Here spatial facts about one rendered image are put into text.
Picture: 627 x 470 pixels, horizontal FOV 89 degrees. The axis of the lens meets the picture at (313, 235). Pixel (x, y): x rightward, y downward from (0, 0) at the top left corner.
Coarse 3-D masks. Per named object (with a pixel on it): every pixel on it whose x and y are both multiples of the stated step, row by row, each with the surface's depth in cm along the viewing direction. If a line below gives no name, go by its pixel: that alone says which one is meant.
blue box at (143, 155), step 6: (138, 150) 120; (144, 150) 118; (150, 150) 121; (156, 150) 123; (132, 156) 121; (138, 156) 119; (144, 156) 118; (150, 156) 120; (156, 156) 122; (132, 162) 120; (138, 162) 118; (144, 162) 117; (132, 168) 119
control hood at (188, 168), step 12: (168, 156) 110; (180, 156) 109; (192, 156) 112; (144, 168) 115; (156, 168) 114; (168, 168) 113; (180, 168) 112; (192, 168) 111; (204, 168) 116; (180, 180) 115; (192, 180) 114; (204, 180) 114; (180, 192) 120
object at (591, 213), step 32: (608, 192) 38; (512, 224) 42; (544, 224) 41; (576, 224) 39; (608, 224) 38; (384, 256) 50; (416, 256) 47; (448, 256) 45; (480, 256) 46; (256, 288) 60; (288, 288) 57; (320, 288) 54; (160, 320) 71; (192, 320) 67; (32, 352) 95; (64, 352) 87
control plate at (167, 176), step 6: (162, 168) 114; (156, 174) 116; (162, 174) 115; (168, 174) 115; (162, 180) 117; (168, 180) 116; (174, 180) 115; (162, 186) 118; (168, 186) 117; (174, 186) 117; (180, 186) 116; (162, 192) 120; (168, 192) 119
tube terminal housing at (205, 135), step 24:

==*==

* ASSIGNED TASK:
The records above should be copied out again in full, exactly as they appear.

* EXERCISE RESULT:
Here spatial facts about one rendered image are put into text.
Picture: 627 x 470 pixels, horizontal FOV 89 degrees. The axis of the lens meets the picture at (313, 235). Pixel (x, y): x rightward, y downward from (0, 0) at the top left corner.
Coarse 3-D masks. Per named object (with a pixel on it): every pixel on it whose x and y are both multiples of the stated step, row by row, each with the surface's depth in cm along the viewing direction. If a line below gives no name, go by its pixel: that alone says which one is meant.
blue box at (143, 155), step 6: (138, 150) 120; (144, 150) 118; (150, 150) 121; (156, 150) 123; (132, 156) 121; (138, 156) 119; (144, 156) 118; (150, 156) 120; (156, 156) 122; (132, 162) 120; (138, 162) 118; (144, 162) 117; (132, 168) 119
control hood at (188, 168), step 12: (168, 156) 110; (180, 156) 109; (192, 156) 112; (144, 168) 115; (156, 168) 114; (168, 168) 113; (180, 168) 112; (192, 168) 111; (204, 168) 116; (180, 180) 115; (192, 180) 114; (204, 180) 114; (180, 192) 120
object at (591, 213), step 32: (608, 192) 38; (512, 224) 42; (544, 224) 41; (576, 224) 39; (608, 224) 38; (384, 256) 50; (416, 256) 47; (448, 256) 45; (480, 256) 46; (256, 288) 60; (288, 288) 57; (320, 288) 54; (160, 320) 71; (192, 320) 67; (32, 352) 95; (64, 352) 87
control plate at (167, 176), step 6: (162, 168) 114; (156, 174) 116; (162, 174) 115; (168, 174) 115; (162, 180) 117; (168, 180) 116; (174, 180) 115; (162, 186) 118; (168, 186) 117; (174, 186) 117; (180, 186) 116; (162, 192) 120; (168, 192) 119
tube terminal housing at (205, 135), step 24:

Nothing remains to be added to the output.